··· SUPPLIED INFORMATION ···

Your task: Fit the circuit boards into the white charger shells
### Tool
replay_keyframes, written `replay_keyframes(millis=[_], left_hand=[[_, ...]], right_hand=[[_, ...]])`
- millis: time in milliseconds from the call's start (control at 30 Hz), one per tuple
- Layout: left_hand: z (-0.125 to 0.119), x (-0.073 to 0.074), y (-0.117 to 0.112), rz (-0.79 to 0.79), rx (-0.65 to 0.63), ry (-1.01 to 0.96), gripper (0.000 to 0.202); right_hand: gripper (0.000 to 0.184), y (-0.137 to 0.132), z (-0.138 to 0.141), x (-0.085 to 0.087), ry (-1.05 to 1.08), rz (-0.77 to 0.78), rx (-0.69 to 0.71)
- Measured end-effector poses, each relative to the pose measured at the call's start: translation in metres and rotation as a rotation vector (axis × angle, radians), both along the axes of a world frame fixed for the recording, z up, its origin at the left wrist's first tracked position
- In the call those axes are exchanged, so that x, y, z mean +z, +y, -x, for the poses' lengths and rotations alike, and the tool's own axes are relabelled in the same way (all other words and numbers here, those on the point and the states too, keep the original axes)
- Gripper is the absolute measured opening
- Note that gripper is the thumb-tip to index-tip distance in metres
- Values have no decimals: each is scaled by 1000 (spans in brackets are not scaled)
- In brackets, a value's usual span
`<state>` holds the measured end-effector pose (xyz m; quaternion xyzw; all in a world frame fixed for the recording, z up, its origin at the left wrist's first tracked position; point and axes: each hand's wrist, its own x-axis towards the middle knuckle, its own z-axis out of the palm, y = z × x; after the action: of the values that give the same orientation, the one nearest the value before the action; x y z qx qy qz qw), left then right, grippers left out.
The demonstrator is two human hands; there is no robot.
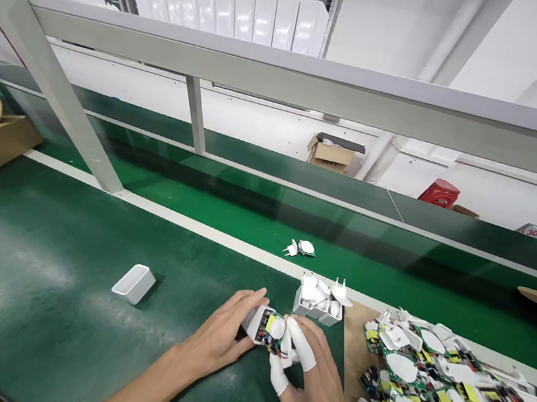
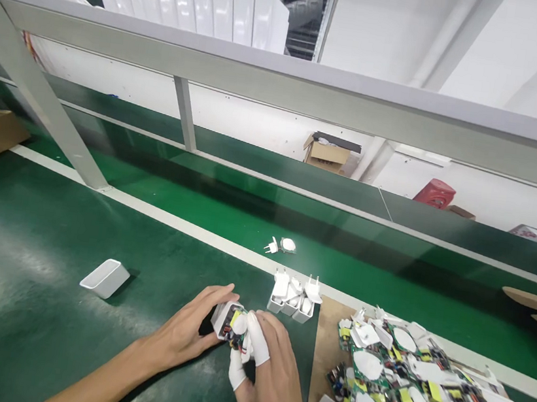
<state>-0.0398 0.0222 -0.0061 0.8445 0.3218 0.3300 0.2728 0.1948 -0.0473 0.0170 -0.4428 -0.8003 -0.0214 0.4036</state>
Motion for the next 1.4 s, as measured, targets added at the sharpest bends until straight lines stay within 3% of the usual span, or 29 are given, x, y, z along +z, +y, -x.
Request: replay_keyframes(millis=[500,1400], left_hand=[[0,1,-1,10,4,21,81],[-3,-1,-1,29,-3,1,82]], right_hand=[[66,4,1,-5,-10,-29,-1],[63,1,-1,-3,21,88,-2]])
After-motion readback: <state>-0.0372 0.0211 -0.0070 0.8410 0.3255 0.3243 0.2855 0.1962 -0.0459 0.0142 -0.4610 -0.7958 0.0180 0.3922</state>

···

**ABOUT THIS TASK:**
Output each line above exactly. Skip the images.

**ANSWER BELOW:**
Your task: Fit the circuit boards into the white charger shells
### Tool
replay_keyframes, written `replay_keyframes(millis=[_], left_hand=[[_, ...]], right_hand=[[_, ...]])`
- millis: time in milliseconds from the call's start (control at 30 Hz), one per tuple
- Layout: left_hand: z (-0.125 to 0.119), x (-0.073 to 0.074), y (-0.117 to 0.112), rz (-0.79 to 0.79), rx (-0.65 to 0.63), ry (-1.01 to 0.96), gripper (0.000 to 0.202); right_hand: gripper (0.000 to 0.184), y (-0.137 to 0.132), z (-0.138 to 0.141), x (-0.085 to 0.087), ry (-1.05 to 1.08), rz (-0.77 to 0.78), rx (-0.69 to 0.71)
- Measured end-effector poses, each relative to the pose measured at the call's start: translation in metres and rotation as a rotation vector (axis × angle, radians), both along the axes of a world frame fixed for the recording, z up, its origin at the left wrist's first tracked position
- In the call those axes are exchanged, so that x, y, z mean +z, +y, -x, for the poses' lengths and rotations alike, and the tool's own axes are relabelled in the same way (all other words and numbers here, those on the point and the states too, keep the original axes)
- Gripper is the absolute measured opening
- Note that gripper is the thumb-tip to index-tip distance in metres
- Values have no decimals: each is scaled by 1000 (spans in brackets are not scaled)
- In brackets, a value's usual span
`<state>` holds the measured end-effector pose (xyz m; quaternion xyzw; all in a world frame fixed for the recording, z up, its origin at the left wrist's first tracked position; point and axes: each hand's wrist, its own x-axis towards the middle knuckle, its own z-axis out of the palm, y = z × x; after the action: of the values that give the same orientation, the one nearest the value before the action; x y z qx qy qz qw), left then right, grippers left out.
The demonstrator is two human hands; there is no robot.
<state>-0.0398 0.0222 -0.0061 0.8445 0.3218 0.3300 0.2728 0.1948 -0.0473 0.0170 -0.4428 -0.8003 -0.0214 0.4036</state>
Motion for the next 1.4 s, as measured, targets added at the sharpest bends until straight lines stay within 3% of the usual span, or 29 are given, x, y, z along +z, +y, -x.
Request: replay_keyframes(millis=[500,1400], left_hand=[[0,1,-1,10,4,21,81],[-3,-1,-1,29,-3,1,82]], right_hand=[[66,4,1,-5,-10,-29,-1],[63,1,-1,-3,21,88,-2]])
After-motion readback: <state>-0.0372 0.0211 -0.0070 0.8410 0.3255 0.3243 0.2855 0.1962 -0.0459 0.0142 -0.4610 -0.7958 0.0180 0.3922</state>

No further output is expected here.